INSTRUCTIONS TO FOLLOW →
Where the word "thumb" appears in a line below, copy the whole line.

*** Opening of INFORMATION GIVEN ***

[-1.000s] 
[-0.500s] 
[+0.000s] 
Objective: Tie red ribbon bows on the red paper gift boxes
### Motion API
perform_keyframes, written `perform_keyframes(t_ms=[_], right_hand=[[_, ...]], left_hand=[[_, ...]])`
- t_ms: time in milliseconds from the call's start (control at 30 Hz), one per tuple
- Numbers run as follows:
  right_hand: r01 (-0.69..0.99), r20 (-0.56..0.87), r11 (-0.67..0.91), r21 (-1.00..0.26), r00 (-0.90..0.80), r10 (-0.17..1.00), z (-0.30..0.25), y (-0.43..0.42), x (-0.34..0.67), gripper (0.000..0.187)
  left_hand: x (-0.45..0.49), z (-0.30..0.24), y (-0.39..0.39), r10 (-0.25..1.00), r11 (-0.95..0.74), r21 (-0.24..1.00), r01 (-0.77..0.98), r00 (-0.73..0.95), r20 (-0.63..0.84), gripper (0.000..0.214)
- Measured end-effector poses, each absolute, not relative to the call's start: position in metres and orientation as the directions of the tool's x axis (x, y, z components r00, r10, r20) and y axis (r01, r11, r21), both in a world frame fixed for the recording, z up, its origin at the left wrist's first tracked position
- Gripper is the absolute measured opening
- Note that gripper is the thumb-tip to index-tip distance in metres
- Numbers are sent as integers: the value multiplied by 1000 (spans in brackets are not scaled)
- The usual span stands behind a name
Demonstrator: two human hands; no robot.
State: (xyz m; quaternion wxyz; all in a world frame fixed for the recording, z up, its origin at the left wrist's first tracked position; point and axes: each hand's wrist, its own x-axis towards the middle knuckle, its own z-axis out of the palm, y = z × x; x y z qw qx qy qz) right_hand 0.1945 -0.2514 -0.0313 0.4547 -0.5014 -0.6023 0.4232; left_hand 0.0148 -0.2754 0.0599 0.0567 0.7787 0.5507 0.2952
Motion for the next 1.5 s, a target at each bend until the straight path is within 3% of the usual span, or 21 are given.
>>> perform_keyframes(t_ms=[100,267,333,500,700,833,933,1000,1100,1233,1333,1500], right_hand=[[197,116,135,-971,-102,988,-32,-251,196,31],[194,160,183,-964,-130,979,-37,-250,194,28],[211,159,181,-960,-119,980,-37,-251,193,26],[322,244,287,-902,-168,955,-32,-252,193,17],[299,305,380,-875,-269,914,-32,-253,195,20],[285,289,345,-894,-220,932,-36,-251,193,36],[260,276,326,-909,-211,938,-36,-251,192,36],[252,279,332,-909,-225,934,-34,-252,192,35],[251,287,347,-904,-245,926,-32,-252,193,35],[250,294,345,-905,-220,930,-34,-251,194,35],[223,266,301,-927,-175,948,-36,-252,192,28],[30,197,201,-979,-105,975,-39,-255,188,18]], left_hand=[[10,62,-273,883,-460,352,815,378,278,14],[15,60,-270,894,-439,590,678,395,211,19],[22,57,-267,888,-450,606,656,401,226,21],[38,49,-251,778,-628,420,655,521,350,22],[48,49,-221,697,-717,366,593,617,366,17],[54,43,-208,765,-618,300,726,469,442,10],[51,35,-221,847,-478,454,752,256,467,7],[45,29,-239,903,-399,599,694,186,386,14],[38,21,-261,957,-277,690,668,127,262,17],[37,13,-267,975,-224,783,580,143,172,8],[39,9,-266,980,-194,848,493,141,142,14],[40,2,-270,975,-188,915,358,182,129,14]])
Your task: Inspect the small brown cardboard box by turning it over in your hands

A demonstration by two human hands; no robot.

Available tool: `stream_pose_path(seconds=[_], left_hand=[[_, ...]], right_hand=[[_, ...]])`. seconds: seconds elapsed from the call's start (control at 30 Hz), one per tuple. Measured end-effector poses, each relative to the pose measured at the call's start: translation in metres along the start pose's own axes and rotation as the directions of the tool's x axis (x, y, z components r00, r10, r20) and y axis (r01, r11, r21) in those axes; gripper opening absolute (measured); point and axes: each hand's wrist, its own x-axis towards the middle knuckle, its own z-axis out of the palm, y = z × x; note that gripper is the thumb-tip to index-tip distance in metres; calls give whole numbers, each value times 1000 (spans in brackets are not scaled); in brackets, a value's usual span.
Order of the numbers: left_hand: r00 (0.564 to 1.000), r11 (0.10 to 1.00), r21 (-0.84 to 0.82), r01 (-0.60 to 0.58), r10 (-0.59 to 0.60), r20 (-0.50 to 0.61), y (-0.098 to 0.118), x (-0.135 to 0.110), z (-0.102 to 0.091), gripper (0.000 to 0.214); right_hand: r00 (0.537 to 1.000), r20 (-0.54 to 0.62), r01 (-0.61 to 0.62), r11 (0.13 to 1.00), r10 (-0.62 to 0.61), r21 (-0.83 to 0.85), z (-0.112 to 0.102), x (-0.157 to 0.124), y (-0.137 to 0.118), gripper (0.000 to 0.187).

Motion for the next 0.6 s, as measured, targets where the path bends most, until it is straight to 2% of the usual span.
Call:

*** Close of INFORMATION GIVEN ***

YOUR RESPONSE →
- Note that gripper is the thumb-tip to index-tip distance in metres
Available tool: `stream_pose_path(seconds=[_], left_hand=[[_, ...]], right_hand=[[_, ...]])`. seconds: seconds elapsed from the call's start (control at 30 Hz), one per tuple. Measured end-effector poses, each relative to the pose measured at the call's start: translation in metres along the start pose's own axes and rotation as the directions of the tool's x axis (x, y, z components r00, r10, r20) and y axis (r01, r11, r21) in those axes; gripper opening absolute (measured); point and axes: each hand's wrist, its own x-axis towards the middle knuckle, its own z-axis out of the palm, y = z × x; note that gripper is the thumb-tip to index-tip distance in metres; calls give whole numbers, each value times 1000 (spans in brackets are not scaled); in brackets, a value's usual span.

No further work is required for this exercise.